After the transplant my life is no longer the same. I am free of dialysis but I still rise early as I have always done because I sleep poorly. I make a small pot of coffee and only drink the two cups I am allowed. It is no secret that with an organ transplant there are restrictions. I stay away from butter and limit my cheese intake to a couple of ounces a week. I miss good gourmet cheese. I have to drink about a liter of water every day.  I have a light lunch. Because I have much more time I write my various diaries. I try to find an idea for the History News Network which graciously takes most of my submissions. In my former free time when I did not use to watch much TV unless there was a major event enfolding, I now watch more TV at night, usually a streaming series or a movie.  

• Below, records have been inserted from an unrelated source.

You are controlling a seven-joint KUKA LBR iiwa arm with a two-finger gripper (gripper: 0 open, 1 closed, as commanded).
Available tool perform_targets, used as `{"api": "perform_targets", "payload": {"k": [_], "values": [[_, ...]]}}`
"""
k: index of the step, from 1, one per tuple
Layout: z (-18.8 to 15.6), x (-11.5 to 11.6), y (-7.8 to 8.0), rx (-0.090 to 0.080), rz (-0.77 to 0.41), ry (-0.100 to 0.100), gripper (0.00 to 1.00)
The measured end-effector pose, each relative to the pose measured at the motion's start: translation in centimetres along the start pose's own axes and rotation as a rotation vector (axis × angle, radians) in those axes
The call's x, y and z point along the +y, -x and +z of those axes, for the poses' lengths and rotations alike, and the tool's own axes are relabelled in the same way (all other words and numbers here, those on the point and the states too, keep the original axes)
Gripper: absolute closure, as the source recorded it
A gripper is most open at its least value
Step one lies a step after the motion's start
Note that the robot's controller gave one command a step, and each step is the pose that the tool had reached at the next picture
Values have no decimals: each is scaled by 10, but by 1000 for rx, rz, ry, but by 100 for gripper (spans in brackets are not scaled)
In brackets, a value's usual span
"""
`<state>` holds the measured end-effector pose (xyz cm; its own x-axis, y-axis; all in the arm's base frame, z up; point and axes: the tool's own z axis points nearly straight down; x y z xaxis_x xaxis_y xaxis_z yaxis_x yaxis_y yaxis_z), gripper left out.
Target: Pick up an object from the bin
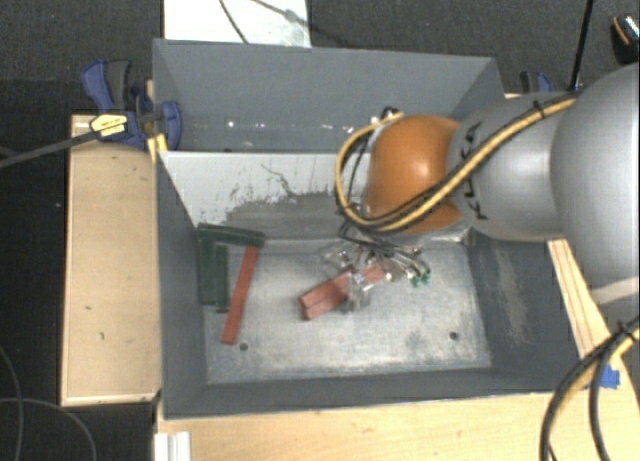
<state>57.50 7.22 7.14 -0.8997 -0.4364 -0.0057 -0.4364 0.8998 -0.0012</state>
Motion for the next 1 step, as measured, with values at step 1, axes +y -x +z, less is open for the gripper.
{"api": "perform_targets", "payload": {"k": [1], "values": [[-126,-8,-10,-4,63,-2,100]]}}
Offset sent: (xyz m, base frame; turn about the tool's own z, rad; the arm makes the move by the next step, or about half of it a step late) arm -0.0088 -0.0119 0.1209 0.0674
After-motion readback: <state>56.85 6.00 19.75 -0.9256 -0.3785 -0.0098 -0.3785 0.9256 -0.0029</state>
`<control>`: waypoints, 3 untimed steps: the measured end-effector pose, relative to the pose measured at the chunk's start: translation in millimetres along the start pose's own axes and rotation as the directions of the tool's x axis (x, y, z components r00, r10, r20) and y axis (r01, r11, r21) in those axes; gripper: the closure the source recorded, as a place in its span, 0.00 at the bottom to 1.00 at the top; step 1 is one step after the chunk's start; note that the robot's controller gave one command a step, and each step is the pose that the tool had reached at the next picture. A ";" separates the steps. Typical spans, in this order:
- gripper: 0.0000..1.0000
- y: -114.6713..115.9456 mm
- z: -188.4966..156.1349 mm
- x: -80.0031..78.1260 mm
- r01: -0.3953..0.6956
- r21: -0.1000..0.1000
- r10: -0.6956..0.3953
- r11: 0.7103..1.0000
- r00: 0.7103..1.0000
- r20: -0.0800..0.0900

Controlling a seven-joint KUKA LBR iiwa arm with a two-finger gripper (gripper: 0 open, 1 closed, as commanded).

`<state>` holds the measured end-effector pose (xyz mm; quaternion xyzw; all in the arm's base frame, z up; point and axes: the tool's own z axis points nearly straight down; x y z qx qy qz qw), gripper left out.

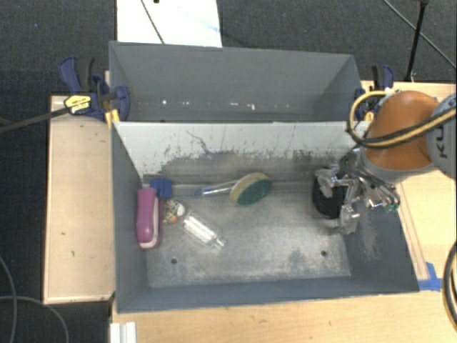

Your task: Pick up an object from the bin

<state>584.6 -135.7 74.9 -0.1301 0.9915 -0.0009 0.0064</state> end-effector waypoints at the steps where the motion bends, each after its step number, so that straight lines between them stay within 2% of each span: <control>1: 1.00 -0.4 -0.2 0.8 0.001 0.000 -0.001 1.000 1.000 -0.004; 2: 1.00 -1.8 -117.1 -9.7 -0.053 0.002 0.053 0.999 0.999 -0.002; 3: 1.00 27.5 -215.1 1.5 -0.131 0.000 0.131 0.991 0.991 -0.002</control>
Offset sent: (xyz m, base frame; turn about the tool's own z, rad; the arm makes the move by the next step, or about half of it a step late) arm 0.0000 0.0000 0.0000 0.0000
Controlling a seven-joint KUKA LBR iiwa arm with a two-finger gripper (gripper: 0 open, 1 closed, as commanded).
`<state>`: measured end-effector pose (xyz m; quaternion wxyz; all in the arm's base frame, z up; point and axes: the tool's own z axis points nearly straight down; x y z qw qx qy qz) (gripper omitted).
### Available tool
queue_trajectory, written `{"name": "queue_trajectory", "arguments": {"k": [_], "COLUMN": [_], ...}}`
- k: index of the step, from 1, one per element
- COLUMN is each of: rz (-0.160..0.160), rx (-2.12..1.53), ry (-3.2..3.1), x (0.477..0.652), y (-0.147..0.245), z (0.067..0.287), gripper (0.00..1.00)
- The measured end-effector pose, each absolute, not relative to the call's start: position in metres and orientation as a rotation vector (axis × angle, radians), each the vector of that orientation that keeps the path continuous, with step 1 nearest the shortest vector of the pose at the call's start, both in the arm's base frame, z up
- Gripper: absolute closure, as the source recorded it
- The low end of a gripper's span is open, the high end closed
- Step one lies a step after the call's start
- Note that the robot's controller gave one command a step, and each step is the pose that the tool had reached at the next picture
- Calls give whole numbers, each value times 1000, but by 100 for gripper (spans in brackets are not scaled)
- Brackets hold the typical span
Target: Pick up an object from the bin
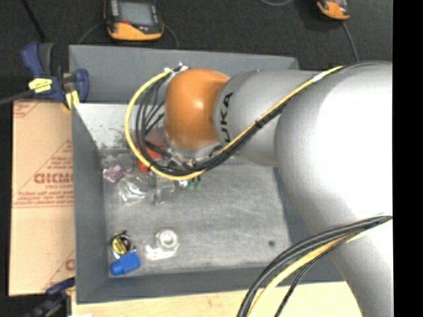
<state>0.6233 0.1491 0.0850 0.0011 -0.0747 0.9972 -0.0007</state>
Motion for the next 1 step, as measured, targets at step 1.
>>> {"name": "queue_trajectory", "arguments": {"k": [1], "rz": [-1], "rx": [-272], "ry": [3122], "x": [605], "y": [160], "z": [209], "gripper": [100]}}
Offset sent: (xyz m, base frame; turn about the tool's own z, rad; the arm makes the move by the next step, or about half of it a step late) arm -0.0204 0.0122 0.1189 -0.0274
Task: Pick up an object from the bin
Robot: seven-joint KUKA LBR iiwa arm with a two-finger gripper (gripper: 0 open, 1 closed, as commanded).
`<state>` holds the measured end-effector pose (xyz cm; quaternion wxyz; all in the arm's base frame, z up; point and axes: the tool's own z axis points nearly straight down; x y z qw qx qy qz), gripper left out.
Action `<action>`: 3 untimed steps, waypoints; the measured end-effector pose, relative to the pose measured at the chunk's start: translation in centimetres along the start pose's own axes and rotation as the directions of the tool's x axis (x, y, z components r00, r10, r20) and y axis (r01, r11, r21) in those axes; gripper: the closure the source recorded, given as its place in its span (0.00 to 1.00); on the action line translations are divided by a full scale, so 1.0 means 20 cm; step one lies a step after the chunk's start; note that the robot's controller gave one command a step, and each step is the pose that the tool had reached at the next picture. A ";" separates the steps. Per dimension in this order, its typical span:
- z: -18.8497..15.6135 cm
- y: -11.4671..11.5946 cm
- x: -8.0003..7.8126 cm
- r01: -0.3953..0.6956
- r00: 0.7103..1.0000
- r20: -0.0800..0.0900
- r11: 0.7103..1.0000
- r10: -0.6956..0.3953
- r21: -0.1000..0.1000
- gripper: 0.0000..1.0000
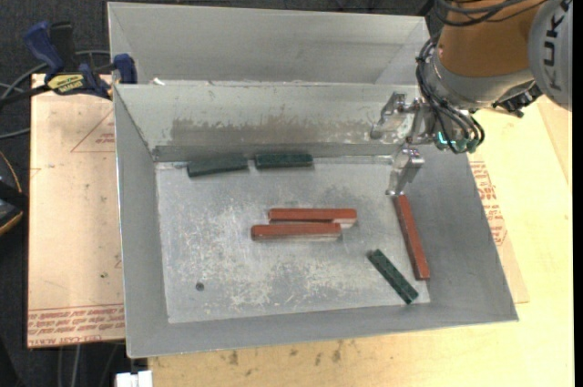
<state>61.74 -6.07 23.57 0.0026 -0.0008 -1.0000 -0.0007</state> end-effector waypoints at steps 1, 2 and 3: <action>-0.02 0.00 -0.01 0.001 1.000 0.007 1.000 -0.001 0.001 0.00; 0.25 0.12 0.12 0.050 0.999 0.012 0.999 -0.050 0.002 0.00; 0.75 0.27 0.03 -0.141 0.990 0.027 0.990 0.141 -0.001 1.00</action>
Offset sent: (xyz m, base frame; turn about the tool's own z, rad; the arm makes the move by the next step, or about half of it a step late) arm -0.0498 0.0479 -0.1040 -0.1021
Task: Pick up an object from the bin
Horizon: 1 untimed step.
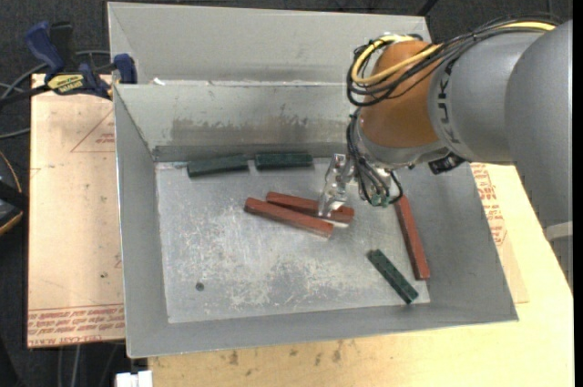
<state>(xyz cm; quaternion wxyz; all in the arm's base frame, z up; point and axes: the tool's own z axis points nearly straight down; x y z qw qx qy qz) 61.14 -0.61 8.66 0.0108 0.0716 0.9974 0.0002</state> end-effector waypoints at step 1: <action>0.00 0.00 0.00 0.000 1.000 0.000 1.000 0.000 0.000 1.00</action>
Offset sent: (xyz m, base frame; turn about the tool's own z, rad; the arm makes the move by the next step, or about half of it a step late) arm -0.0109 -0.0016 0.1030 -0.0332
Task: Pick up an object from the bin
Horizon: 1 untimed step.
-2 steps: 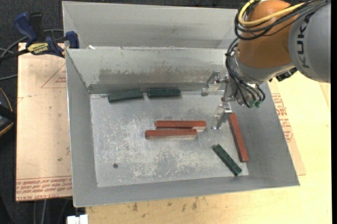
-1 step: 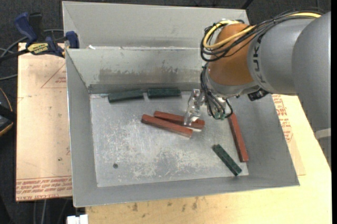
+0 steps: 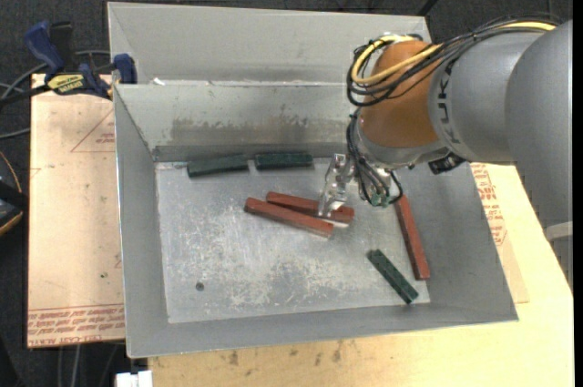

The other days, my off days and especially weekends, were different.  Mostly they were the time when I played catch-up with my life, with Eileen, and sometimes a dinner out before the Covid pandemic locked us inside or allowed us to have a meal outside in a new, decorative shed. I still read. I seek ways to fill my time and have come to understand filling my time is easy, complicated, and hard to clearly define. Of course, my desire for normalcy, whatever that was during the pandemic, ruled my life. 

Then I had my kidney transplant, probably the major event of my life. It changed me in many and unexpected ways for the better. After surgery on April 13, I am still getting used to my new routines. I feel lighter, if you can imagine, physically and psychologically. I still sleep badly but I do not believe that will ever change. I read voraciously, as if I might run out of time, which I surely will, before I can read everything ever written. I eat well. I work out daily. I enjoy my time with Eileen. I miss my grandchildren because of the pandemic. A big advantage now is that I allow myself to nap, sometimes at will. I usually feel rested during the day.

Mainly I no longer have to hurry to get anything done. Speed is unimportant. Deadlines, the way I used to live, are in my past. I move at my pace, mine alone. Time is no longer my enemy but it is my friend. I move ahead one or more steps at a time at the tempo I want and that is only dictated by how I now live my life.